In reality, almost any issue outside of baseball operations or field management crosses Steinberg’s inbox. Working closely with a group that includes Lucchino, McKenna, and team executive Sam Kennedy, he is basically an ideas guy.
“All of us want and need to keep baseball’s connection with children going, at the highest level,’’ Steinberg said in his office, where he keeps a framed copy of the Beatles’ “Sgt. Pepper’s’’ album on one wall. “They’re the energy force for the game’s future, playing it and watching it.’’
Everywhere he has worked in baseball, Steinberg has aimed to connect franchise to fan base. In Baltimore, where he joined Lucchino as a 17-year old summer intern, Steinberg helped orchestrate closing ceremonies at Memorial Stadium. Fans got to see the Robinson boys, Frank and Brooks, walk out to their positions one final time.
In San Diego again with Lucchino, Steinberg brought together Tony Gwynn and native son Ted Williams for a Padres salute. To celebrate the Dodgers’ 50th anniversary in Los Angeles, he recruited Duke Snider (wearing a Brooklyn jersey) and Sandy Koufax.
His own passion for baseball and music, his other great love, came early. Steinberg’s father, an orthodontist, was a concert master violinist. His mother took Steinberg to Orioles games.

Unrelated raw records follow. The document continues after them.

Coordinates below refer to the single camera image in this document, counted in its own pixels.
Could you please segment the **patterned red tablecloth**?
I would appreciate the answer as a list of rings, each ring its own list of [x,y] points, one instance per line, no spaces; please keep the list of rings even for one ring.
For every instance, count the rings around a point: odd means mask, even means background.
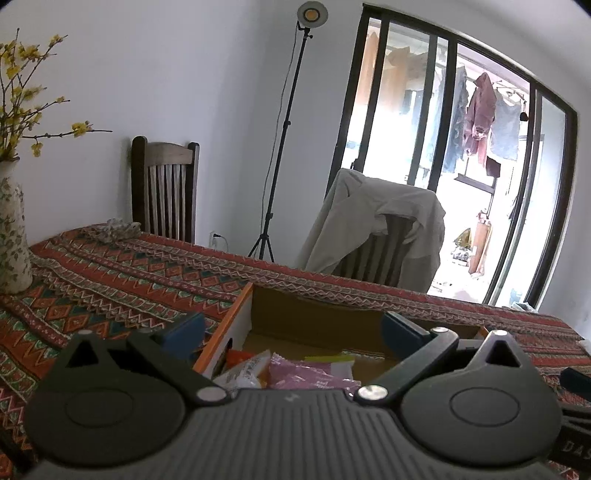
[[[15,479],[36,457],[24,408],[71,336],[88,329],[107,340],[134,329],[161,329],[187,314],[205,317],[195,364],[246,285],[359,308],[388,308],[405,318],[461,332],[504,329],[545,380],[566,368],[590,370],[580,336],[538,313],[445,299],[358,280],[304,272],[151,234],[112,244],[71,230],[35,244],[32,284],[1,299],[1,475]]]

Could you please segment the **hanging red garment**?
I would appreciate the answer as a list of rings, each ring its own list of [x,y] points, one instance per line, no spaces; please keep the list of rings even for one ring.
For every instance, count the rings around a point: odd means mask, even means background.
[[[486,165],[487,145],[495,119],[496,94],[487,72],[475,80],[476,90],[467,107],[464,123],[464,150],[476,155],[481,166]]]

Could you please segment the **black framed sliding window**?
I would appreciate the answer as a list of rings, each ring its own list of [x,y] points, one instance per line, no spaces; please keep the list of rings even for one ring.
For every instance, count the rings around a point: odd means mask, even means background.
[[[464,150],[467,107],[487,72],[495,119],[486,165]],[[431,293],[539,307],[566,225],[578,116],[500,54],[365,5],[332,169],[434,191],[446,212]]]

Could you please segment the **wall power outlet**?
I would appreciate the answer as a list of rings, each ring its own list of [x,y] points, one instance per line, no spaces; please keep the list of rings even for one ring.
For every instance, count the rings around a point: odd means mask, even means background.
[[[212,231],[211,236],[209,236],[209,247],[214,250],[228,252],[228,239],[226,239],[224,235]]]

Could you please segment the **black tripod light stand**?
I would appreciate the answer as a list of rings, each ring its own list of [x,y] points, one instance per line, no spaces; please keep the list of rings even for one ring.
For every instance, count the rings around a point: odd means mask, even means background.
[[[262,210],[260,210],[259,237],[249,250],[249,258],[263,260],[269,256],[274,261],[273,247],[270,242],[270,223],[273,220],[273,205],[276,199],[276,188],[279,183],[280,165],[283,162],[284,145],[287,132],[291,125],[291,112],[294,106],[297,83],[300,79],[301,64],[304,60],[305,48],[312,38],[312,31],[325,25],[329,19],[329,11],[321,1],[305,1],[297,8],[297,22],[294,26],[294,41],[291,45],[290,62],[283,78],[280,91],[280,107],[274,124],[273,145],[270,161],[267,165],[266,177],[263,181]]]

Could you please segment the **white snack packet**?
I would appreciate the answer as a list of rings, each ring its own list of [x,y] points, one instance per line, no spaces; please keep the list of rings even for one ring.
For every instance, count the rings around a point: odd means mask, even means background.
[[[265,389],[271,353],[266,350],[226,370],[213,379],[214,384],[228,391]]]

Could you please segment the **chair with beige jacket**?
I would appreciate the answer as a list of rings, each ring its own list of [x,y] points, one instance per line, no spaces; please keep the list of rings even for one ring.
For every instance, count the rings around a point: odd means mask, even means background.
[[[413,222],[410,219],[389,215],[386,217],[388,232],[372,234],[358,249],[339,261],[332,273],[335,276],[396,287],[403,260],[410,243]]]

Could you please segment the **pink snack packet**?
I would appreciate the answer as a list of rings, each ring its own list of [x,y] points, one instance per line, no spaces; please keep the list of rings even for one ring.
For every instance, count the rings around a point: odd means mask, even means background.
[[[288,360],[270,357],[267,387],[276,390],[342,389],[355,392],[362,383],[353,378],[355,358],[349,355]]]

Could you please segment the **dark wooden chair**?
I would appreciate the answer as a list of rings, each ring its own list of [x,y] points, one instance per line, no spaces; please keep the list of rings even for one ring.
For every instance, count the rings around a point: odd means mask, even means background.
[[[131,215],[142,231],[194,242],[199,153],[196,142],[183,146],[144,136],[132,140]]]

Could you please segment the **orange cardboard snack box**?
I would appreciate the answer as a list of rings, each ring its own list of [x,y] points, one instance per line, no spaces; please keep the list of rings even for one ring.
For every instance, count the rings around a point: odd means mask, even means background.
[[[266,350],[285,359],[351,355],[353,378],[366,384],[400,363],[382,337],[388,308],[339,305],[270,288],[246,285],[201,351],[193,369],[212,378],[228,350]],[[430,330],[433,321],[414,320]]]

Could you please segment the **floral ceramic vase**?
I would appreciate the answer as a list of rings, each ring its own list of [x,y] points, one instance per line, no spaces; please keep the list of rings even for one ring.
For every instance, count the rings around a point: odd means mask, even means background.
[[[14,178],[17,160],[1,162],[0,287],[2,294],[18,294],[32,283],[26,235],[24,197]]]

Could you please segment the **floral tissue box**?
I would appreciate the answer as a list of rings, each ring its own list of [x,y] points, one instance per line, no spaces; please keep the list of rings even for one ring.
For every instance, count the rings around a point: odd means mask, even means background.
[[[141,234],[141,228],[139,222],[126,222],[122,219],[111,218],[106,223],[85,227],[83,233],[90,239],[101,243],[114,243],[137,238]]]

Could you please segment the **yellow flower branches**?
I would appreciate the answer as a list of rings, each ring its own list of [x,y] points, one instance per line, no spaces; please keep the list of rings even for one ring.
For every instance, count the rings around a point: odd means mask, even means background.
[[[21,41],[20,32],[1,44],[1,160],[15,162],[19,159],[21,142],[30,143],[35,158],[41,156],[43,142],[51,139],[80,138],[100,130],[89,121],[72,123],[60,132],[42,132],[44,113],[70,102],[65,96],[39,102],[47,87],[34,82],[40,66],[56,55],[55,49],[67,37],[56,34],[42,44],[27,44]]]

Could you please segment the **beige jacket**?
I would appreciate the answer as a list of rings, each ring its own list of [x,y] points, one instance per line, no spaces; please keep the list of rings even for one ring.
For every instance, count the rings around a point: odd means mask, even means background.
[[[446,212],[435,192],[341,169],[295,260],[297,269],[335,272],[339,261],[370,236],[388,233],[388,220],[411,223],[404,234],[397,286],[426,293],[440,267]]]

In 1976, Steinberg began interning with the Orioles in their public relations department. Lucchino joined the franchise in 1980, beginning a working relationship that has prospered ever since.
After graduating from the University of Maryland, Steinberg enrolled in dental school, then soon reached a professional crossroads. In 1984, Steinberg got his degree and planned to open a practice. That summer, though, his commitment to baseball deepened. Fixing teeth became his part-time profession. By 1995, when he moved in San Diego to join the Padres, he had given up dentistry altogether.
“I always joke that I’m in the 37th year of that internship,’’ said Steinberg.